Dziennikarze portalu Ukraińska Prawda szukają w Europie Rosjan, którzy mimo inwazji zbrojnej na Ukrainę bez przeszkód odpoczywają w ulubionych zagranicznych kurortach. Dotyczy to małżonki wiceministra obrony Rosji Timura Iwanowa, bawiącej się we francuskim Courchevel. W tym czasie jednostki dowodzone przez jej męża atakują ukraińskie miasta. Jak to możliwe? Fundacja Walki z Korupcją Aleksieja Nawalnego twierdzi, że para dokonała fikcyjnego rozwodu i dzięki temu Swietłana ucieka przed sankcjami, które spadły na Timura. Tym samym ma dostęp do wielkiego majątku.
Courchevel to od lat jedno z ulubionych miejsc bogatych Rosjan, w których wydają pieniądze i się bawią. Nawet rok po inwazji zbrojnej na Ukrainę na ulicach kurortu można spotkać "dziesiątki, setki i tysiące zamożnych obywateli Federacji Rosyjskiej" - pisze Ukraińska Prawda.
Swietłanę Iwanową widziano w alpejskim kurorcie 8 marca 2023 roku. Kobieta bawiła się w towarzystwie rosyjskiego piosenkarza Wałerija Meładzego i robiła zakupy w miejscowych butikach.
Na początku rosyjskiej agresji Iwanowa robiła natomiast ekskluzywne zakupy w Paryżu.
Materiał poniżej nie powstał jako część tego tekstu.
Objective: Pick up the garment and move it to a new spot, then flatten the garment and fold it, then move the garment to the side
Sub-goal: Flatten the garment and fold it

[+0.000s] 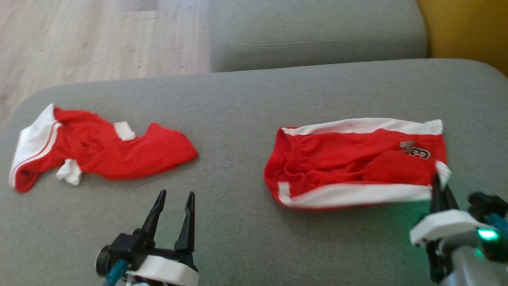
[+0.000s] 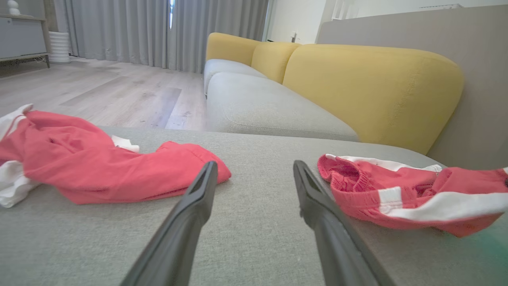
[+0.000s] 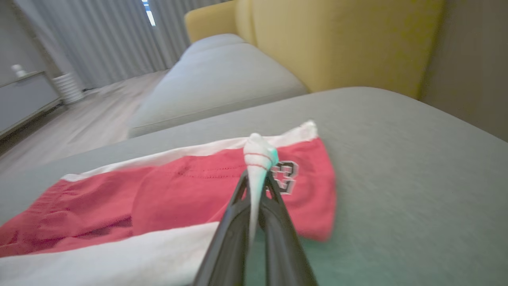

Latem para rozwiodła się, ale - jak twierdzi Fundacja Walki z Korupcją (FBK) znanego opozycjonisty Aleksieja Nawalnego - rozwód miał charakter fikcyjny. Jesienią Iwanow został objęty unijnymi sankcjami, a jego partnerka nie.
Miliony dolarów na luksusowe życie
Dlatego Swietłana również dziś może podróżować i wydawać pieniądze w najpiękniejszych zakątkach świata, podczas gdy jej mąż kontynuuje zbrodnie - podkreśla Ukraińska Prawda.
Według FBK małżeństwo wydaje miliony dolarów na luksusowe życie, para posiada pałace, ekskluzywne samochody i wiele innych drogocennych rzeczy, które nie są zgodne z oficjalnymi dochodami.
"Jak to możliwe i dlaczego żona jednego z kierowników pełnowymiarowego wtargnięcia Rosji na Ukrainę do tej pory cieszy się życiem w cywilizowanym świecie?" - zastanawia się portal.
Ukraińska Prawda podkreśliła też, że to nie był pierwszy wyjazd jej dziennikarzy do państw Unii Europejskiej w poszukiwaniu Rosjan, odpoczywających we Francji, Austrii i innych państwach, które Kreml nazywa "nieprzyjaznymi".
Meładze nie chciał odpowiadać na pytania dziennikarzy
Meładze, którego ukraińscy dziennikarze spotkali w Courchevel, uciekł sprzed kamery, by nie odpowiadać na pytanie o jego stosunek do wojny. "Jak się panu odpoczywa w Courchevel, podczas gdy Rosja bombarduje Ukrainę?" - zapytał piosenkarza dziennikarz Ukraińskiej Prawdy Mychajło Tkacz. Artysta unikał odpowiedzi. Zaproponował, że porozmawia z dziennikarzem na osobności, jednak operator nie przestał ich nagrywać. Syn muzyka próbował ukryć ojca, a żona zabrała go z miejsca, w którym byli dziennikarze.
Urodzony w Batumi Meładze w pierwszym dniu inwazji rosyjskiej na Ukrainę wystąpił z apelem przeciwko wojnie. Później kontynuował występy w Rosji.
W rosyjskiej opinii publicznej pojawiły się apele o to, by pozbawić go rosyjskiego obywatelstwa po tym, jak na przyjęciu w Dubaju powiedział "sława Ukrainie". Meładze tłumaczył, że kocha i Rosjan, i Ukraińców, nie chce "nikogo z nich nienawidzić".